Não sabemos o que pensa o senador, alçado a principal líder da oposição pela imprensa com 35% das intenções de voto.

Aécio, vamos conversar? Vamos buscar uma luz no final do túnel?

Ou ele está esperando a contratação de marqueteiros para 2018 para lhe dizer o que ele deve pensar sobre o futuro do país.

A vida é feita de oportunidades - perdidas na sua maior parte ou abraçadas em poucas e singelas ocasiões. Aécio tem uma oportunidade incontesta à sua frente, mas prefere ignorá-la.

Pior para o Brasil e para a democracia mundial.

segunda-feira, 15 de junho de 2015

Fomos derrotados junto com os professores de SP

Derrotados. Esta foi mensagem principal da manchete do dia 13 de junho de 2015 da Folha de S.Paulo ao se referir ao fim da greve dos professores - a mais longa da história do sindicato paulista - após decisão de assembléia.

No entanto, pouco foi discutido sobre as consequências do fim da greve e da greve em si.

Não há, no estado de São Paulo, uma vontade de progredir por parte de sua imprensa, sua população e nem de seu governo.

A greve, com milhares comparecendo nas ruas dia sim dia não, com acampamento no coração da capital paulista, acabou na marra, por birra de um governador que tem como lema estacionar para permanecer [no poder].

Escondido por detrás de uma mídia complacente, com ares de imprensa nacional, mas bairrista mesmo assim, nós paulistas não sabemos o que acontece nas entranhas do governo paulista.

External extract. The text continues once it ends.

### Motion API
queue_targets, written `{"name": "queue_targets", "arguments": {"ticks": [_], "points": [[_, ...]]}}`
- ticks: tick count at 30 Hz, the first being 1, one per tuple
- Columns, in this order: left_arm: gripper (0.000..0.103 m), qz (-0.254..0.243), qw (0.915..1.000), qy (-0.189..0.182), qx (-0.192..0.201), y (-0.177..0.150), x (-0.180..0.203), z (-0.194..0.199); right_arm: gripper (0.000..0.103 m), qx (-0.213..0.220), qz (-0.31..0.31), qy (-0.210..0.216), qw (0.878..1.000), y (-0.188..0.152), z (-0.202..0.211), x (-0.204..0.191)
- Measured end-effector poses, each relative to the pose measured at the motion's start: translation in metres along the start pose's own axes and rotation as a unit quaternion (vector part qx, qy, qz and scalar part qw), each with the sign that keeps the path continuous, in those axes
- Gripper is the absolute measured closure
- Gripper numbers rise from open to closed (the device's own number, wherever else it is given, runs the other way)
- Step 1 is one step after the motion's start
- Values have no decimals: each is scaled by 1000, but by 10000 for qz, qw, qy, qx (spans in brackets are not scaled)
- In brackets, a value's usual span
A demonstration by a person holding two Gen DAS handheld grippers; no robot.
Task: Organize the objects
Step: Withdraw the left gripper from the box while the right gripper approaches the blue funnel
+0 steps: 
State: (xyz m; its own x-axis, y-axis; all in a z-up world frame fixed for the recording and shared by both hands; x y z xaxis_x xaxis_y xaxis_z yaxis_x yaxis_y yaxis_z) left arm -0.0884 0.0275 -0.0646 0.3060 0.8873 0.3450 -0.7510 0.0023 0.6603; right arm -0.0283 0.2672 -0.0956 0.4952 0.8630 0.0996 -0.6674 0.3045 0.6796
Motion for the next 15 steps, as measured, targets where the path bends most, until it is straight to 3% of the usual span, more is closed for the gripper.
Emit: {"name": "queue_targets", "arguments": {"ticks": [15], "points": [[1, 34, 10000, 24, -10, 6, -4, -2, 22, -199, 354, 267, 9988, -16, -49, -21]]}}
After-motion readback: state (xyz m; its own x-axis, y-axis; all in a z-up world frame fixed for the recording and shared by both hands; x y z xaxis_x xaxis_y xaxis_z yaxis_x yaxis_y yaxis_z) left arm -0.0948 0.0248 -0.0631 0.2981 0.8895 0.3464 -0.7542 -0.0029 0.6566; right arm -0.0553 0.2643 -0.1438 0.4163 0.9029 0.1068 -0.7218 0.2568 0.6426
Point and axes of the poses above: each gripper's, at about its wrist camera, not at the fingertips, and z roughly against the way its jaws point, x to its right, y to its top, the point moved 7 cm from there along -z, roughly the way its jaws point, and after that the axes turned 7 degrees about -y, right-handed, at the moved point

Não temos ideia de quais os programas ou falta de políticas que são implementadas ou omitidas por um governo que passa apenas a impressão de governar.

No fim, assistimos a uma greve relatada de um lado pela grande imprensa apenas como uma curiosidade a atrapalhar o trânsito, do outro, pelos blogs progressistas, como trincheira contra o capital.

No entanto, o modelo falido de educação - não somente pública - não é discutido. A população não sabe se apóia professores ou se apóia o governo que diz tudo estar bem.

A imprensa, omissa além do limite da responsabilidade, deixa cada um de nós criar uma narrativa sobre esta greve histórica apenas por percepções e preconceitos.

No final, ninguém discutiu, e ficamos a debater a 'Dilma no Jô' fingindo que não saberíamos que a presidenta iria dizer e como se fosse importante o entrevistador que caiu na mesmice há muitos anos de um programa copiado dos norte americanos.

Assim, os verdadeiros derrotados fomos nós, paulistas, que depois de 92 dias greve, não sabemos quem é o secretário de educação do estado de São Paulo, se a demanda por 75% de aumento é justa, se as escolas públicas podem melhorar ou se há vontade de progresso no final.

Não temos ideia de quem a Apeosp representa e quer.

Só podemos concluir, portanto, que o paulista não se interessa pela questão da educação - apesar de aparecer em todas as pesquisas de opinião como área problemática - e, pior, não se interessa em progredir.

Derrotados fomos todos nós, ao lado da imprensa, dos professores e, principalmente, do governador Geraldo Alckmin, que se esconde na complacência da arrogância jornalística.

PS A greve dos professores municipais no ano passado foi muito melhor coberta e solucionada.